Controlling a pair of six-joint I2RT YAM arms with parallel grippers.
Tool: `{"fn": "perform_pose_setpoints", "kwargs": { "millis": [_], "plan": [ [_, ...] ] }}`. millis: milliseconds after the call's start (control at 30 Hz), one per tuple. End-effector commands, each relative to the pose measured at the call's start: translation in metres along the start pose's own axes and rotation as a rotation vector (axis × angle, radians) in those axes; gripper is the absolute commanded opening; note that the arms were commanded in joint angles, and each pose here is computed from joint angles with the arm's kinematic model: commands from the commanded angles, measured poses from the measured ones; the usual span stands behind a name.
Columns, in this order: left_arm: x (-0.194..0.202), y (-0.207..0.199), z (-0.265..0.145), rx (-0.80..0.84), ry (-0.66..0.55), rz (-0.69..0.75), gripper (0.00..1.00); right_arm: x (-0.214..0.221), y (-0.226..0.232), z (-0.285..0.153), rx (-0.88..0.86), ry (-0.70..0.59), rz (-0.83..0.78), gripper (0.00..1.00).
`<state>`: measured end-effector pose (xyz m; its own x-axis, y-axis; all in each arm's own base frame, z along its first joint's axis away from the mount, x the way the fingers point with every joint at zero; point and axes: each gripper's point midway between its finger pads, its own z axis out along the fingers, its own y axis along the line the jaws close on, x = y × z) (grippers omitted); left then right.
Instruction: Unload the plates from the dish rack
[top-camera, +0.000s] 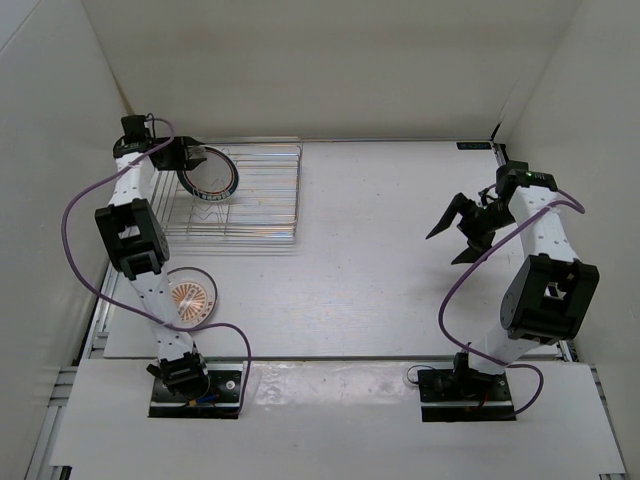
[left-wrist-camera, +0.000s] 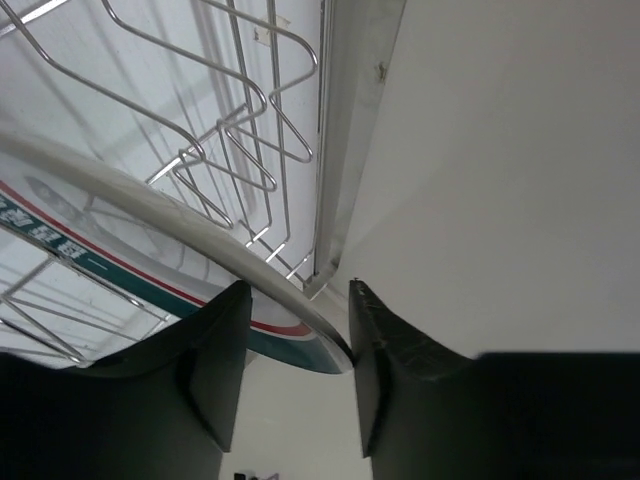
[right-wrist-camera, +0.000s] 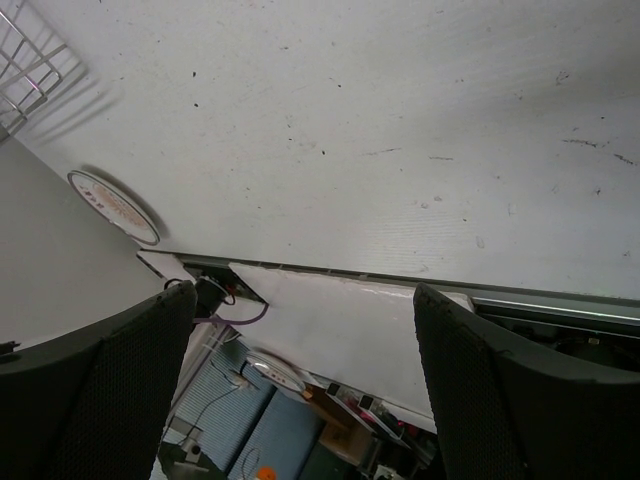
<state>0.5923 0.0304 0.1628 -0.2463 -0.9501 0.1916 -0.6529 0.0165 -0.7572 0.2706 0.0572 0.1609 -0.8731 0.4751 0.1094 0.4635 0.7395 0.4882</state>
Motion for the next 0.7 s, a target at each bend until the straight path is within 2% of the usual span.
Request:
{"fn": "perform_pose_setpoints", "kwargs": {
  "millis": [0, 33, 233, 600, 667],
  "plan": [
    [0.006, -0.014, -0.023, 0.033, -0.006, 0.029, 0.48, -0.003, 0.006, -0.003, -0.027, -0.004, -0.001, 0.90],
    [0.009, -0.015, -0.024, 0.035, 0.006, 0.017, 0.42, -0.003, 0.005, -0.002, -0.023, 0.002, 0.004, 0.90],
    [0.014, -0.029, -0.043, 0.089, 0.018, -0.010, 0.26, -0.003, 0.005, -0.001, -0.030, 0.006, 0.007, 0.90],
    [0.037, -0.060, -0.085, 0.176, 0.112, -0.107, 0.12, 0.003, 0.005, 0.002, -0.043, 0.022, 0.016, 0.90],
    [0.043, -0.072, -0.096, 0.215, 0.113, -0.105, 0.12, 0.004, 0.004, 0.003, -0.046, 0.028, 0.020, 0.90]
  ]
}}
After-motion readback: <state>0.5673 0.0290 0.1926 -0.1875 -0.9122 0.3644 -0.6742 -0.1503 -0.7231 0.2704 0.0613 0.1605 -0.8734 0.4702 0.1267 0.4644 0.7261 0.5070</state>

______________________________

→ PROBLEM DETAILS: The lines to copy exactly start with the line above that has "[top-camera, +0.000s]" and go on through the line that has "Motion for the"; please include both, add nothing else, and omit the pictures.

→ EXERCISE RESPONSE:
[top-camera, +0.000s] 
[left-wrist-camera, +0.000s] 
[right-wrist-camera, +0.000s] 
<state>0.5923 0.0304 0.1628 -0.2463 -0.9501 0.1916 -0.6529 0.0165 -0.7572 0.2706 0.0572 0.1609 -0.8731 0.4751 0.1094 0.4635 0.7395 0.4882</state>
Motion for the next 0.7 s, a target at each bend until the straight path is within 2% of the usual span.

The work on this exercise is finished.